Blanchette: Stinson’s ‘Remembering the B’ fulfills its purpose
There are 400,000-some words in his book and even the most devoted reader may not have the capacity to digest them all.
But Jim Stinson didn’t get any as precise, as right, as the ones on the cover:
Remembering the B.
Because that’s what it is – a basketball and social history, yes, but also a paean to a phenomenon now past, and never to return.
Is that why the Washington Intercollegiate Activities Association declined to let him sell copies at the State 2B/1B tournaments here next month – because it’s a reminder of something so perfect that the educrats simply screwed up?
Oh, it’s probably not anything that sinister. But it’s just as misguided.
Stinson’s lovingly told (and copiously illustrated) tale is a tribute to everything good to be found in a high school institution – the soul of rural America (that bigger-city private schools strove to emulate), careers of service by coaches who became symbols of their towns, families whose heritage is marked generationally by their contributions to the basketball team. Also the givens: drama, excitement and opportunity for excellence and achievement.
But mostly the stories.
“Remembering the B” is full of them, extended features setting off the year-by-year chapters that detail the outcome of every boys and girls State B tournament – and, OK, even the first four of the 2B variety when the WIAA split the event in half in 2007.
“There must have been 40 that got left on the cutting room floor,” said Stinson. “There’s enough for another book. But I don’t want to hear (from his grandkids), ‘Papa, when are you going to be done with your book?’ anymore.”
But naturally B characters like Bull Tenoski – the Willapa Valley coach who looked just like his name – made the cut. So did the saga of the 1967 Reardan bank robbery. The family histories – the Wiitalas, the Solidays, the Bannishes. The incredible 82-game Brewster winning streak.
And the photos go beyond basketball to find the tick of the little towns – former B star Monica Van Riper and father Harold displaying the salmon catch from their family charter business in Clallam Bay, or John Thulean and father Gail playing H-O-R-S-E in the second-floor gym in their La Conner dairy barn. Naselle coaching legend Lyle Patterson is shown getting a medal for combat service.
There is no one more steeped in the tradition of the B – as author, historian, coach, parent and aficionado – than Stinson.
He published his first effort, “Tournament Fever,” in the mid-1970s, and an update a few years later. Then life and three children (all B players) took over.
But he never stopped collecting stories.
A couple he lived as a coach – state titles with daughter Jennifer at Davenport, and the electric 50-point performance from his Northwest Christian star, who was fighting a losing battle with cancer.
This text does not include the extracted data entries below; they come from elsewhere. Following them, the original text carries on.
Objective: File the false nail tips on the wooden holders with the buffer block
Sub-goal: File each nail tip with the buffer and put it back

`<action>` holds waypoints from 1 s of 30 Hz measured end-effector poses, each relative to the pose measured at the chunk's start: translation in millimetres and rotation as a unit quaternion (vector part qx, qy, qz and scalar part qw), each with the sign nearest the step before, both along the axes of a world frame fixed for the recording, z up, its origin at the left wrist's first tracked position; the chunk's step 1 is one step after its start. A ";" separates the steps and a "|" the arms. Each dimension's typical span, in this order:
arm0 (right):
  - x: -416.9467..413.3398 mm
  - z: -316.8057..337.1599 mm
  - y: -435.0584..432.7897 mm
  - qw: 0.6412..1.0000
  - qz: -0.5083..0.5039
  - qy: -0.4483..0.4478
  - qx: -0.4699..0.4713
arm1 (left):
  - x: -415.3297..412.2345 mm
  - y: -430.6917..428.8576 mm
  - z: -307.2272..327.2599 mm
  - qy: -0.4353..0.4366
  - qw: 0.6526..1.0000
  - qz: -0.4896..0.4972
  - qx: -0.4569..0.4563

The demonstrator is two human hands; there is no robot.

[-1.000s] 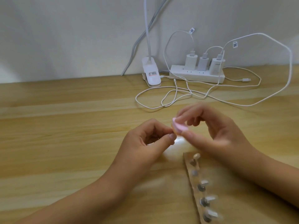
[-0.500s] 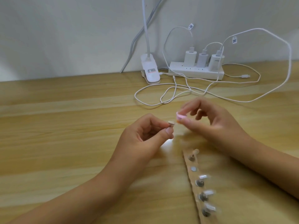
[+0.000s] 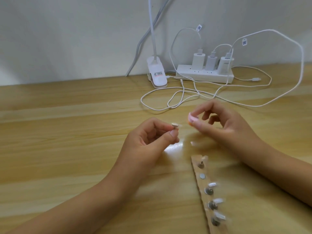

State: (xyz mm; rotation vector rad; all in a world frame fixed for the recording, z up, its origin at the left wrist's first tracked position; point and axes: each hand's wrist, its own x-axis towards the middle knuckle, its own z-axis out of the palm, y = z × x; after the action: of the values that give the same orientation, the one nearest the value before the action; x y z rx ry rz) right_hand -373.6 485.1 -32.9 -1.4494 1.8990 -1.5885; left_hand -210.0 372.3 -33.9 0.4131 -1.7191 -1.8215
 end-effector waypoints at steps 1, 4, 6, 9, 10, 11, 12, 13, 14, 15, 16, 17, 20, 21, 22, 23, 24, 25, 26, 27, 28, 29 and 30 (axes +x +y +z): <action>-4.2 0.5 -0.5 1.000 -0.017 -0.022 0.005 | 0.6 -0.1 0.4 -0.006 1.000 -0.009 -0.004; -2.4 4.2 0.6 0.999 -0.004 -0.047 -0.017 | 1.7 -0.3 0.2 -0.032 0.999 -0.033 -0.028; 2.2 4.3 2.0 0.998 0.012 -0.050 -0.034 | 1.0 -1.4 -0.5 -0.044 0.998 -0.034 -0.035; 2.2 6.4 2.4 0.996 0.008 -0.073 -0.049 | -0.2 -2.1 -2.0 -0.062 0.997 -0.034 -0.040; 1.4 7.6 2.5 0.995 0.003 -0.081 -0.051 | -0.1 -2.1 -2.9 -0.066 0.996 -0.034 -0.046; 1.2 8.0 1.9 0.995 -0.002 -0.085 -0.052 | -0.1 -2.1 -3.7 -0.068 0.996 -0.033 -0.051; 1.0 8.1 1.7 0.995 -0.004 -0.086 -0.051 | 0.0 -2.2 -4.5 -0.069 0.996 -0.032 -0.055; 0.5 7.4 1.4 0.995 -0.004 -0.084 -0.050 | -0.4 -2.5 -5.0 -0.070 0.995 -0.030 -0.058; -0.2 6.6 1.5 0.995 -0.002 -0.084 -0.050 | -0.6 -2.7 -5.2 -0.069 0.995 -0.027 -0.059; -0.5 6.2 1.6 0.995 0.002 -0.086 -0.051 | -1.0 -3.0 -5.2 -0.066 0.996 -0.025 -0.057; -0.2 6.1 1.5 0.995 0.007 -0.088 -0.053 | -1.4 -3.3 -5.1 -0.060 0.997 -0.023 -0.052; 0.0 6.0 1.6 0.995 0.008 -0.087 -0.054 | -1.4 -3.5 -4.8 -0.054 0.997 -0.020 -0.044; 2.8 8.6 2.4 0.995 0.012 -0.081 -0.060 | -0.5 -3.3 -2.3 -0.051 0.998 -0.012 -0.028; 3.5 10.5 3.1 0.995 0.014 -0.080 -0.067 | -0.1 -2.9 -1.7 -0.053 0.998 -0.015 -0.025; 3.6 13.0 4.2 0.994 0.019 -0.077 -0.078 | 0.4 -2.4 -1.0 -0.053 0.998 -0.020 -0.022; 4.6 16.6 4.9 0.993 0.029 -0.072 -0.094 | 0.6 -2.0 -0.2 -0.053 0.998 -0.024 -0.021; 6.6 21.1 5.9 0.991 0.042 -0.064 -0.114 | 0.5 -1.7 0.4 -0.054 0.998 -0.027 -0.022; 9.6 25.1 6.9 0.989 0.055 -0.048 -0.133 | 0.0 -1.2 0.7 -0.055 0.998 -0.027 -0.025; 12.7 27.0 8.2 0.987 0.065 -0.022 -0.145 | -0.2 -0.7 0.6 -0.054 0.998 -0.026 -0.027; 14.8 26.2 8.9 0.986 0.076 0.014 -0.147 | -0.2 0.0 0.7 -0.052 0.998 -0.023 -0.026; 14.6 23.4 8.2 0.987 0.085 0.050 -0.127 | -0.1 0.6 1.1 -0.049 0.998 -0.021 -0.027; 12.1 20.1 6.3 0.990 0.088 0.069 -0.083 | 0.1 1.2 1.4 -0.047 0.998 -0.019 -0.029; 7.5 16.2 4.6 0.994 0.082 0.063 -0.042 | 0.7 1.7 1.4 -0.047 0.998 -0.018 -0.034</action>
State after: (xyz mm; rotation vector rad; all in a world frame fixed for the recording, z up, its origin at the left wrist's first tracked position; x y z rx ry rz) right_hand -366.1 489.7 -16.7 -1.7310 1.7445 -1.5494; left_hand -209.3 374.0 -32.4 0.4494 -1.8574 -1.7883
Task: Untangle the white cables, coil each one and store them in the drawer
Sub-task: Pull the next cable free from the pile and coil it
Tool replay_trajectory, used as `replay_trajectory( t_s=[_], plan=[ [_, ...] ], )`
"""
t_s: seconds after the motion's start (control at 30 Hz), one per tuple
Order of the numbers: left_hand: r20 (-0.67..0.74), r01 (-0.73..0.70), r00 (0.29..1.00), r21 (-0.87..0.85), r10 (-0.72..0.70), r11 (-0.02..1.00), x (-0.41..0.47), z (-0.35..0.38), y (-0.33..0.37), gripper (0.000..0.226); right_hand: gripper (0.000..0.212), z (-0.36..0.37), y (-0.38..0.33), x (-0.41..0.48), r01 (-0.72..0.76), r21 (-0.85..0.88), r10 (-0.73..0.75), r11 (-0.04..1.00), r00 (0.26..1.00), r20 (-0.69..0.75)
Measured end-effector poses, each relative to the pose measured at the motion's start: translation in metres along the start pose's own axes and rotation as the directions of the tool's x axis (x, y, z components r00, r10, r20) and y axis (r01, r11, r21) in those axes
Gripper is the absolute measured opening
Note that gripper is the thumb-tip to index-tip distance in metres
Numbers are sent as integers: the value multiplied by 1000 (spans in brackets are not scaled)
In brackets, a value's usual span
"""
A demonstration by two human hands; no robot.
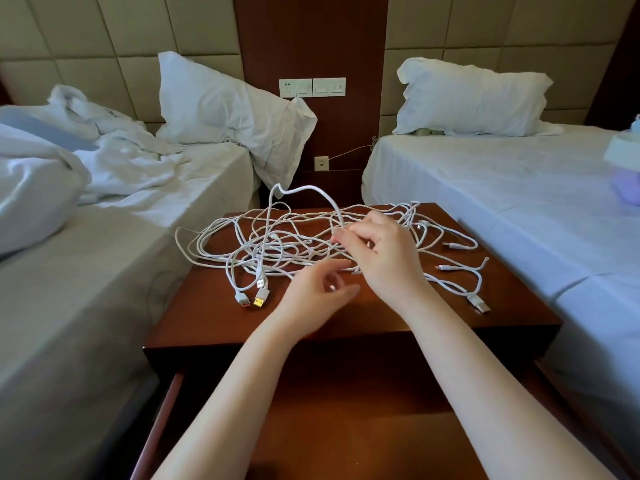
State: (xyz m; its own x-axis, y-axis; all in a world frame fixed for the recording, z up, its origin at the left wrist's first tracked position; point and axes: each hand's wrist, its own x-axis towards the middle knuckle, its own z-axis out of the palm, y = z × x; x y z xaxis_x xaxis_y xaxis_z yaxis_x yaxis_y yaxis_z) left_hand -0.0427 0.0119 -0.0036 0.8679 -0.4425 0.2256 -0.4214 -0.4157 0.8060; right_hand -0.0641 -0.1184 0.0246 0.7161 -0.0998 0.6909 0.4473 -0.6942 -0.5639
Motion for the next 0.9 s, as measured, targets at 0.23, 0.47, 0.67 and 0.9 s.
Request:
replay_trajectory(
  t_s=[0.23, 0.47, 0.67, 0.9],
  plan=[
    [-99, -100, 991, -41, 95, 994, -3, 8, 5, 35, 23, -2, -17, 0, 28, 92, -29, 995, 1000, 8],
    [-343, -129, 936, -142, 73, 981, 1, -12, 5, 38, 38, -12, 17, -4, -209, -10, 203, 978, 937, 284],
    [-467, -149, 884, -214, 32, 965, 2, -29, 1, 41, 8, -4, 58, -17, -174, -355, 324, 918, 847, 422],
    [-583, -151, 812, -263, -32, 953, -1, -34, 3, 38, 23, -6, 70, -21, -161, -335, 244, 928, 944, 223]
  ],
)
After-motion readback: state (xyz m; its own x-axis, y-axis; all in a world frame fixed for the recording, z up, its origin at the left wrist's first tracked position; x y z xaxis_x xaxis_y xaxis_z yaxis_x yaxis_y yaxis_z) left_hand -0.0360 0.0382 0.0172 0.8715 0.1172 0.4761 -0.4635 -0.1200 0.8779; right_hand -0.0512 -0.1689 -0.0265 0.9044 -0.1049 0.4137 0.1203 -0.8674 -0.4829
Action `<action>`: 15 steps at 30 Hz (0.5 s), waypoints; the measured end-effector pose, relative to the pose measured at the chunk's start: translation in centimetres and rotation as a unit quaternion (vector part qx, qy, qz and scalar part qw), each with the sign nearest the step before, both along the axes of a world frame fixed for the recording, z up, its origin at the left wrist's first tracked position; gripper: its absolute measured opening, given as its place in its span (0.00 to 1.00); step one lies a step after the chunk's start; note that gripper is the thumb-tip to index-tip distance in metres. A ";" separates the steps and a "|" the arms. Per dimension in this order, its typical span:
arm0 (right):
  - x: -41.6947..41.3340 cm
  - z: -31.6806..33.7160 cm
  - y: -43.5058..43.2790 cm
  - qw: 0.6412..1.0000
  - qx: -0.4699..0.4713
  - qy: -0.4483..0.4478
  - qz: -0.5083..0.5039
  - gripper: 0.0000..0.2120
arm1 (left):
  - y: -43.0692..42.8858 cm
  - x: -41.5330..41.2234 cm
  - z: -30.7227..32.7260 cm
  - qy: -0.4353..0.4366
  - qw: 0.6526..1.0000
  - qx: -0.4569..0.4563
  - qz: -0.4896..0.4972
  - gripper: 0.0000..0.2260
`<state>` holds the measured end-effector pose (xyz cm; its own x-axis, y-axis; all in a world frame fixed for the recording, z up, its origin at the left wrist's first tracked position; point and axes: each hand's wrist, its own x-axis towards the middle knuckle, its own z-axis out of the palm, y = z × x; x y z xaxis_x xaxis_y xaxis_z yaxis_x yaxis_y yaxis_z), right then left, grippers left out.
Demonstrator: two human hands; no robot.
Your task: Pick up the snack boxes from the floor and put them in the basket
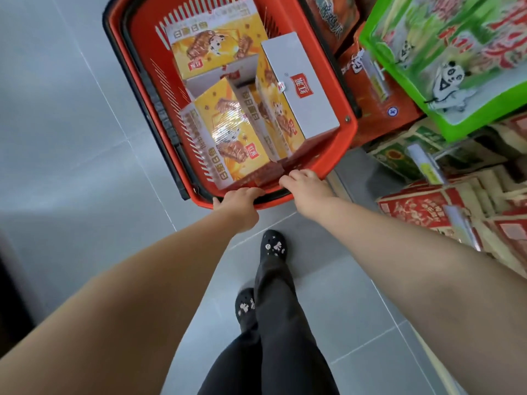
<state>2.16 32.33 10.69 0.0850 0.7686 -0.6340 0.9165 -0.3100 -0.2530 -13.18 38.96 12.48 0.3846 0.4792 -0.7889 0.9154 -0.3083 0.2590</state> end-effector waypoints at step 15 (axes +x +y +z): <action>-0.2 -2.2 -16.7 0.999 0.023 -0.019 0.014 0.24 | -16.4 -2.0 0.5 -0.016 0.998 -0.051 -0.041 0.33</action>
<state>1.95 15.58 8.49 0.0874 0.7993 -0.5945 0.9337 -0.2738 -0.2309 -15.15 22.57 12.99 0.4451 0.3625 -0.8188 0.8789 -0.3520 0.3220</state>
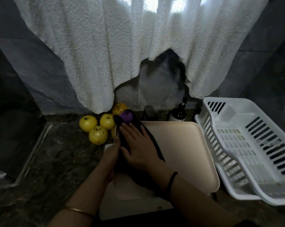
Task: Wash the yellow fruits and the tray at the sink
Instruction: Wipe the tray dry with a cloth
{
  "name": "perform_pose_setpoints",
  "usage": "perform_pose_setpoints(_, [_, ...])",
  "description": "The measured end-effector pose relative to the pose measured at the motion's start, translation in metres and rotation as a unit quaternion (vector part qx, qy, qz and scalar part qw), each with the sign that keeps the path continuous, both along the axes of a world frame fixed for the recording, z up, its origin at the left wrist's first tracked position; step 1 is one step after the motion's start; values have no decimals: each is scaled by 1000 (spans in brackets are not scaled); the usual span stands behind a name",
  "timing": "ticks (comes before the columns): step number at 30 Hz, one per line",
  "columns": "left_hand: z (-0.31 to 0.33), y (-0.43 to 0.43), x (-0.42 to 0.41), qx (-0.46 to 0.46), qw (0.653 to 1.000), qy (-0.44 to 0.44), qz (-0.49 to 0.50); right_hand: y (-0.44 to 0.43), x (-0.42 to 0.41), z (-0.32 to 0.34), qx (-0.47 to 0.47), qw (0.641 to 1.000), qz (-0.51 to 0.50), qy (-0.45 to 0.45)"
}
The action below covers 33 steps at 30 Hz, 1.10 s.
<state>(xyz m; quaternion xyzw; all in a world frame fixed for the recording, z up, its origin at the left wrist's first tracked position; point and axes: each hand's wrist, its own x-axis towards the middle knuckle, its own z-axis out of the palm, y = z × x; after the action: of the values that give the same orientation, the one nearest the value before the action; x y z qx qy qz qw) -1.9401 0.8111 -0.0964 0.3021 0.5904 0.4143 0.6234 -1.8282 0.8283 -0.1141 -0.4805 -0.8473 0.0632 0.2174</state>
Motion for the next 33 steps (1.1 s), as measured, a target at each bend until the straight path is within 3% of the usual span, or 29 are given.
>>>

“That’s the longest story in the book,” he confessed.
Hey, it’s his book.
Summers he would haul himself and his family to the state library in Olympia and all the little towns he wanted to write about. A logger might lay a picture on him. In Fairfield, he’d stumble upon the family of a long-deceased coach of a state champion 300 miles away.
“The connections you learn about by accident – that kind of stuff gets me excited,” he admitted.
The detail is excruciating – there are 12,986 player names in the index, every one who made a box score up through 2012. But it’s almost exhilarating, too. He tracked down – or created – logos for 304 participant teams, including swiping the mule from the old “Barney Google” cartoon strip to represent the long-gone Edison Sparkplugs.
He even induced author Sherman Alexie, whose basketball roots at Reardan are an important element of his work, to do the forward – and republished his poem about Indians coach Gene Smith.
“It used to be up in Smith Gym, but they took it down when they painted,” Stinson said. “So I called and asked Gene if he would recite it to me.”
Smith’s response: “This is embarrassing.”
Selling 3,000 books – the print run is 5,000 – would allow Stinson to break even on his obsession, and that’s not an insignificant motive. But it’s hardly the only one.
“Nobody is going to know the difference pretty soon,” he said. “Changes are made that most people don’t want, but the government wants them made – the government in this case being the WIAA. Once you keep on with the new way, you forget the old way.
“High school kids now were in sixth grade when the B went away. I’d like them to know about how it was.”
And he’d like the rest of us to remember.